Trewyn House, Llanvihangel Crucorney, Monmouthshire, Wales, is a country house dating from 1692. Its origins are older but the present building was constructed by the Delahayes at the very end of the 17th century when the house sat in Herefordshire. It has since been extended and reconstructed giving an "obscure and complicated" building history. The house is Grade II* listed. The parkland has traces of 17th-century terracing and a rare Grade II* listed dovecote. It is listed Grade II on the Cadw/ICOMOS Register of Parks and Gardens of Special Historic Interest in Wales.

==History==
The origins of the house are late-medieval, evidenced by the construction of the "extensive, vaulted cellars." The house was purchased by the Delahayes in the late 17th century, who rebuilt the house in 1672. At that point, the house was located in Herefordshire. In the late 18th century, the house was owned by Jeremiah Rosher, whose family promoted the seaside resort of Rosherville, at Northfleet in Kent. The Roshers owned the house until the late 19th or early 20th century, undertaking significant restorations in the 1870s directed by Isobel Bernadette Rosher, an amateur architect. In the early 20th century, the house was again restored to its 18th-century appearance, with alterations in the Arts and Crafts style. Remaining in private ownership, the house was again restored in 1990–5.

==Architecture and description==
The house is of two storeys and seven bays, and is constructed of Old Red Sandstone with Welsh slate roof tiles. The house has undergone considerable modification during its history; many of the windows and doors are replacements, dating from the 19th and 20th centuries. The interior has also seen much restoration and many of the architectural fittings have either been moved from their original locations within the house or are later additions. Trewyn House is Grade II* listed, its designation describing it as "a manorial house which retains much of its historic character".

The terrace and garden walls, steps, gate piers and gates, which give the house the "ceremonious" setting described by the architectural historian John Newman, are of Old Red Sandstone rubble and wrought iron. All have a Grade II* heritage designation.

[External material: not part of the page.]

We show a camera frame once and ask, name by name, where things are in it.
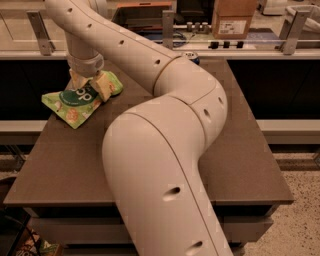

In the grounds is an early dovecote, dating from either the end of the 17th century or the start of the 18th century. The structure is octagonal, constructed of red brick, with a slate and wooden roof. It reportedly contained seven hundred and sixty-four nesting boxes. Described by Newman as "exceptionally fine", it is a Grade II* listed structure. The park is listed Grade II on the Cadw/ICOMOS Register of Parks and Gardens of Special Historic Interest in Wales.